HIPAA business associate agreement deadline looms large for healthcare entities

A final deadline for the HIPAA Omnibus rule is quickly approaching in which healthcare organizations must make sure business associate agreements are revised and ready by Sept. 22.

That date is key because, as healthcare compliance attorney Betsy Hodge says in an interview with HealthcareInfoSecurity.com, there was a grandfather provision in the original omnibus rule for existing business associate agreements. Organizations were given another year to revise agreements under the final HIPAA omnibus rule, and that deadline is now less than a month away. 

Those revisions are paramount because under the the rule, business associates and subcontractors that work with covered entities now are accountable for privacy and security of personal health information.

To meet the deadline, Hodge says, covered entities and business associates should identify all of their business associates or subcontractors so they know with whom they have to work. Hodge also said they should review any existing agreements to make sure that they are complaint.

As far as the potential for mistakes with these kind of agreements, Hodge tells HealthcareInfoSecurity.com that companies sometimes view them as just another "check the box formality."

"They are not thinking about what risk they have with the particular party on the other side with whom they are negotiating," she says. "And so the business associate agreement may not reflect or properly allocate risk among the parties."

They also don't always think about where their data may go once it's in the hands of a business association or subcontractor, she says, including if the information may be offshored and complications that could arise if data goes outside the U.S.
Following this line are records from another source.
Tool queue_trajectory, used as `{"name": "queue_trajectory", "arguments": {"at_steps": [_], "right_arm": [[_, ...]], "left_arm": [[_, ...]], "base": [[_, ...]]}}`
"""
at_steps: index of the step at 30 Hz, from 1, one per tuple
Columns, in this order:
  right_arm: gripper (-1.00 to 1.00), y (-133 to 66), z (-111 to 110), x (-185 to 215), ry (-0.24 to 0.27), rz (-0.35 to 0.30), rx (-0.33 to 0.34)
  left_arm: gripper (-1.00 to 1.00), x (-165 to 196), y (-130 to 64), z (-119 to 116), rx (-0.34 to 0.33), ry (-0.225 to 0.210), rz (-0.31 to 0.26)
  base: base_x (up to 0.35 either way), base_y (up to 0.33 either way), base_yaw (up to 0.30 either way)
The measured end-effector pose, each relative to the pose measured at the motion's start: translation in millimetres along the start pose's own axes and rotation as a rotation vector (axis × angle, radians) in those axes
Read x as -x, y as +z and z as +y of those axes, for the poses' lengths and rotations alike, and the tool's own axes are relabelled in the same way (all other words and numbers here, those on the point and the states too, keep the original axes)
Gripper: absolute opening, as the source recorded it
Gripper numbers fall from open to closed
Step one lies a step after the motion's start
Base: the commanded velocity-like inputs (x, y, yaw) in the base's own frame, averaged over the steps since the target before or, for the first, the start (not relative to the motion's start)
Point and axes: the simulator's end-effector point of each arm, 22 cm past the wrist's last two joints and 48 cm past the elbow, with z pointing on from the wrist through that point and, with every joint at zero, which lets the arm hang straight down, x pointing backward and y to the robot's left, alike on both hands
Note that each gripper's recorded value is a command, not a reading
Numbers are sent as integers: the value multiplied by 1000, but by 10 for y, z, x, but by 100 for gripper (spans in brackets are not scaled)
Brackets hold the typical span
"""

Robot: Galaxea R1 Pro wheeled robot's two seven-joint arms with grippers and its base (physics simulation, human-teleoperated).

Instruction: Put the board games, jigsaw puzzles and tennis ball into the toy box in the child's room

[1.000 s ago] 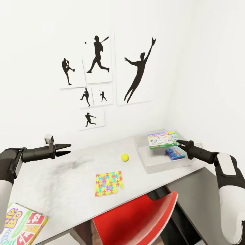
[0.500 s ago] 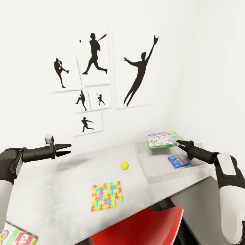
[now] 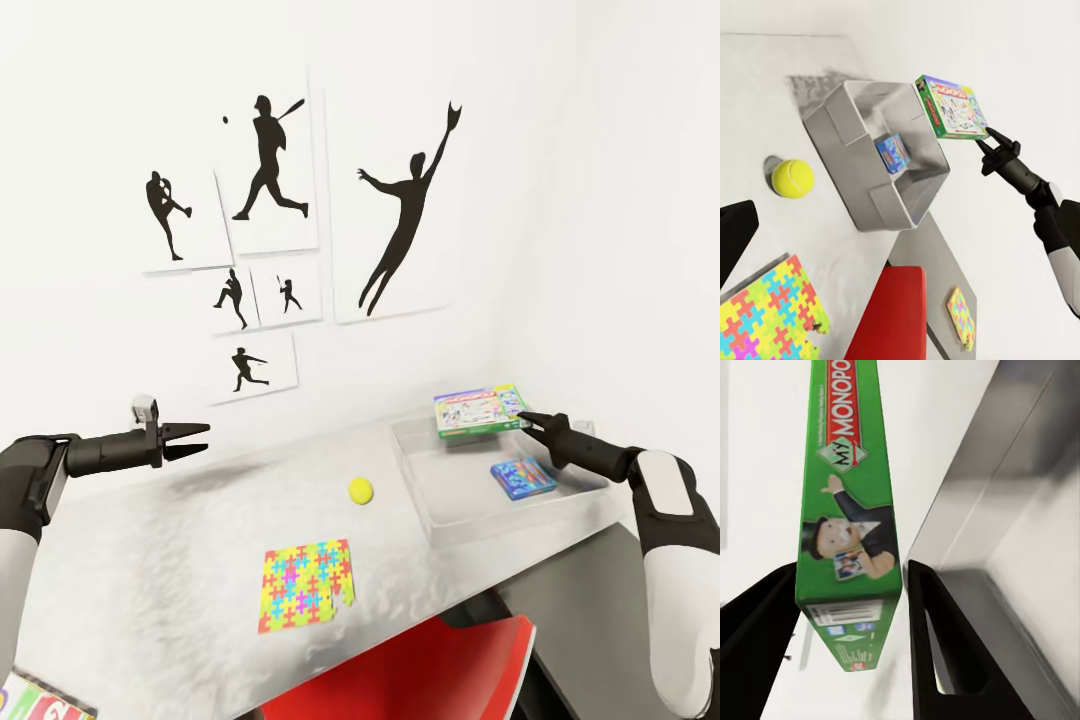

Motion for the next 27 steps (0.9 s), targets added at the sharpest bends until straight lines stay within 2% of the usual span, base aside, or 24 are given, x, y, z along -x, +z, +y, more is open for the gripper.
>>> {"name": "queue_trajectory", "arguments": {"at_steps": [3,8,12,20,23,27], "right_arm": [[-100,29,14,-20,-22,7,-11],[-100,87,223,29,-71,18,-4],[-100,118,293,14,-92,30,-4],[-100,227,302,-190,-152,88,-34],[-100,242,244,-329,-175,142,-70],[-100,263,166,-395,-195,166,-111]], "left_arm": [[100,0,-1,0,0,0,0],[100,1,-2,0,0,1,0],[100,-5,-2,4,1,1,0],[100,-11,-17,17,4,0,-1],[100,-19,-26,28,6,-2,-1],[100,-28,-28,34,6,-4,0]], "base": [[0,0,0],[0,0,0],[0,0,0],[0,0,0],[0,0,0],[0,0,0]]}}
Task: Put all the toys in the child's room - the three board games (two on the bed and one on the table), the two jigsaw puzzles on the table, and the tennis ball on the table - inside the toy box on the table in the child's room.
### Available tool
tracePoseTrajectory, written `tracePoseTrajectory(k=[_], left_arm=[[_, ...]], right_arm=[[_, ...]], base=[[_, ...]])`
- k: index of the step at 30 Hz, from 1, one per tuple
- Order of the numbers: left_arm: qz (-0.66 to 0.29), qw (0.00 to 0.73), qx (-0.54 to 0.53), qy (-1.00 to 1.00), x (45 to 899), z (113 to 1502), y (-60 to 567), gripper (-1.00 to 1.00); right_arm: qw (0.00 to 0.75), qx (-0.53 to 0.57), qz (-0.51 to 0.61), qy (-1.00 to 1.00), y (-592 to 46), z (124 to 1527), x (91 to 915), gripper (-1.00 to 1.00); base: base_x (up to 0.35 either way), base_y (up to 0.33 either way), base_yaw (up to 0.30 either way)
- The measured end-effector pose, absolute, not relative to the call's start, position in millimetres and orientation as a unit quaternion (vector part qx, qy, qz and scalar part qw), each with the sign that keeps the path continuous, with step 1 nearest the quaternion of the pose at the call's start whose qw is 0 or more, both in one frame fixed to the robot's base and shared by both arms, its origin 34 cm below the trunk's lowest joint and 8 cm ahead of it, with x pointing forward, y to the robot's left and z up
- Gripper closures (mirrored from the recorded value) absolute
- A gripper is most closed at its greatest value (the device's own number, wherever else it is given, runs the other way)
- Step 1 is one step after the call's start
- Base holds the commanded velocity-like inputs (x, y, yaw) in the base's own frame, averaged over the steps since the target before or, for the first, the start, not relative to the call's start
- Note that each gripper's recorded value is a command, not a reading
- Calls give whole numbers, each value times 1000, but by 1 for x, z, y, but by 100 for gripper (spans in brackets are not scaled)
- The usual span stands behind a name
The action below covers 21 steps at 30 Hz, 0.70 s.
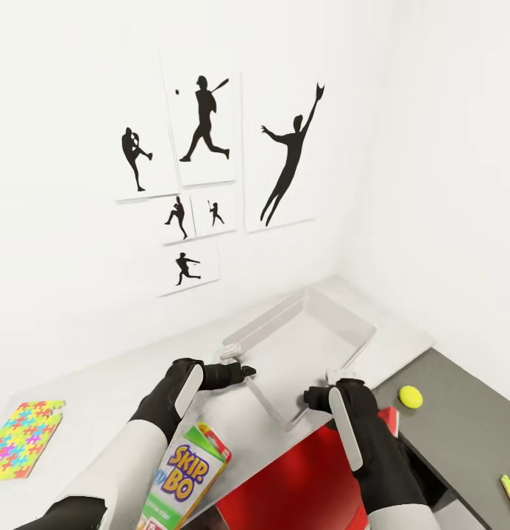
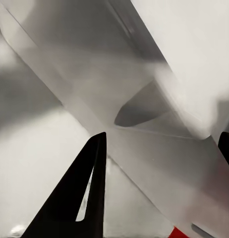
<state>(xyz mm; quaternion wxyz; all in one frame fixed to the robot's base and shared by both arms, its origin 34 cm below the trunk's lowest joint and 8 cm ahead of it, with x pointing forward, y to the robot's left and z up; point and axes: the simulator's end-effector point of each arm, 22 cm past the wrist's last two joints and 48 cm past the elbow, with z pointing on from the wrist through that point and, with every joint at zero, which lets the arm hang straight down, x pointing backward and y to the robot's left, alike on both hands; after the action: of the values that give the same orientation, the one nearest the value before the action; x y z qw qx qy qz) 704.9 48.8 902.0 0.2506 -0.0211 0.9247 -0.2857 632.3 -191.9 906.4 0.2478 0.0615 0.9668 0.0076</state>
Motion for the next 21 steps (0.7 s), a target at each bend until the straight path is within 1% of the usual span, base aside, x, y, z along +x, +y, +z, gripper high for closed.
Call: tracePoseTrajectory(k=[2, 5, 11, 17, 21], left_arm=[[-286, 251, -21, 925, 705, 902, 49, 100], [-286, 251, -21, 925, 705, 902, 49, 100], [-286, 251, -21, 925, 705, 902, 49, 100], [-286, 252, -21, 924, 706, 902, 49, 100], [-286, 252, -21, 924, 705, 902, 49, 100]], right_arm=[[248, 61, 7, 967, -192, 907, 632, 100], [248, 61, 7, 967, -192, 907, 633, 100], [248, 61, 7, 967, -192, 906, 632, 100], [249, 61, 7, 967, -192, 907, 633, 100], [249, 61, 7, 966, -192, 907, 633, 100]], base=[[0, 212, 0], [-19, 91, 0], [-80, 17, 0], [-130, 24, 0], [-41, 20, 0]])
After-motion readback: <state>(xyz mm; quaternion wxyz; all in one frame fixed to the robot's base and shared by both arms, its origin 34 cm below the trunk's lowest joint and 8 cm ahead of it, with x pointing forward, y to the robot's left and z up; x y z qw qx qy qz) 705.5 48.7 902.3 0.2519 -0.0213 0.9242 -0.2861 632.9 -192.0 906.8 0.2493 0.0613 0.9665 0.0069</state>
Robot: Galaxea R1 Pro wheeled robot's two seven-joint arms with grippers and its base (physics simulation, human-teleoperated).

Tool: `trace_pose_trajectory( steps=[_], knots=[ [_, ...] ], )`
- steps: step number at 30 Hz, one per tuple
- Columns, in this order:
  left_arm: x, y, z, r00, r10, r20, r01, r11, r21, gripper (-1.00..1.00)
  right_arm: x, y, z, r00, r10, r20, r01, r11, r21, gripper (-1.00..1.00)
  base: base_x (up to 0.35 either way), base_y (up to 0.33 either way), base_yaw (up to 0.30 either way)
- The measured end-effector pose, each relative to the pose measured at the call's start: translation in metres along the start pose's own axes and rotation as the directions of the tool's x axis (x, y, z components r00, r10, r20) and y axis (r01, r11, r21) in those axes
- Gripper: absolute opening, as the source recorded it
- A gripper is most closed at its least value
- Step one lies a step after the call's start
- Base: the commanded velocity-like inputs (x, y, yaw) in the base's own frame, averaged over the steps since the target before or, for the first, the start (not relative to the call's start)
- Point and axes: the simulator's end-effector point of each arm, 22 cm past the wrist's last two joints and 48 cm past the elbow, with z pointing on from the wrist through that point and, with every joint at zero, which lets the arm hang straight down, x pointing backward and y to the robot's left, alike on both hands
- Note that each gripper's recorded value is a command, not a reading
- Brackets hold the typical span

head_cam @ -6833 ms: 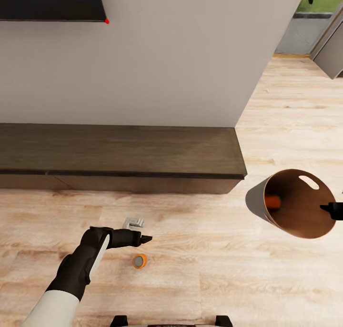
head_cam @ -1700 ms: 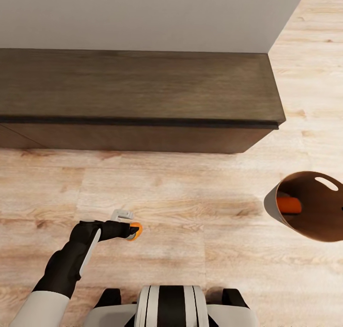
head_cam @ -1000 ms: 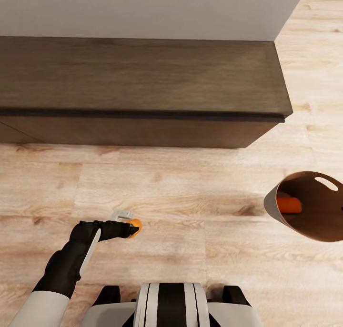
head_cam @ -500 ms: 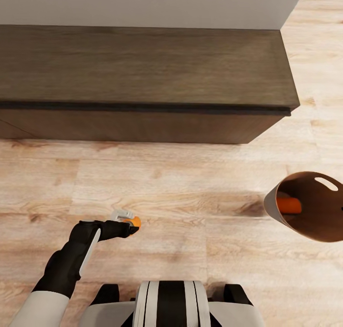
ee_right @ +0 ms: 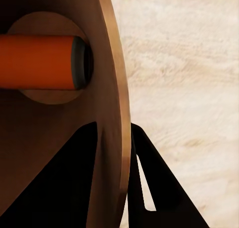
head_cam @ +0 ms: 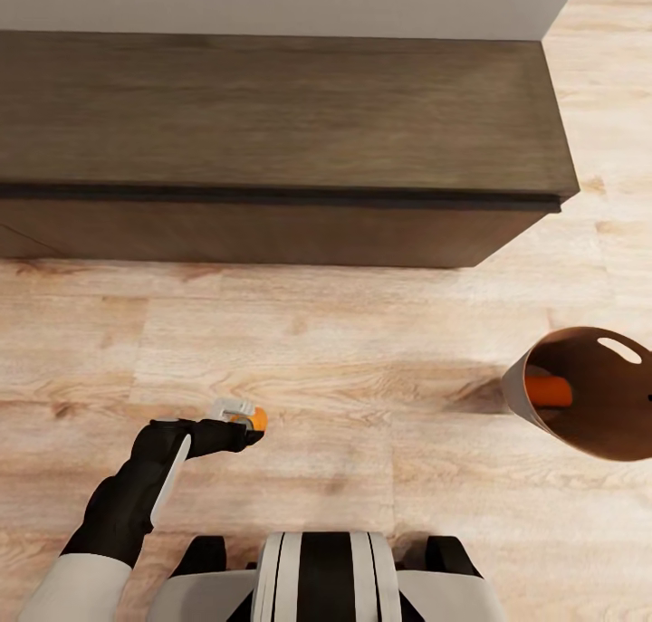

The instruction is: Put the three can of soda from the living room inside the tash can in the kitchen.

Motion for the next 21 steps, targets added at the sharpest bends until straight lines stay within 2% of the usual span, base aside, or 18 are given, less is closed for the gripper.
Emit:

The final rule is one that hospital leaders have said will be a challenge. 

"On one hand we have 'protect, protect, protect' and on the other hand we have 'share, share, share,'" Todd Richardson, vice president and CIO of Wausau, Wisconsin-based nonprofit health system Aspirus, Inc told FierceHealthIT at the time the rule was announced. "While the balance is 'protect and share,' the devil is always in the details. The reality is that all of the information is not under the tight control of the covered entity."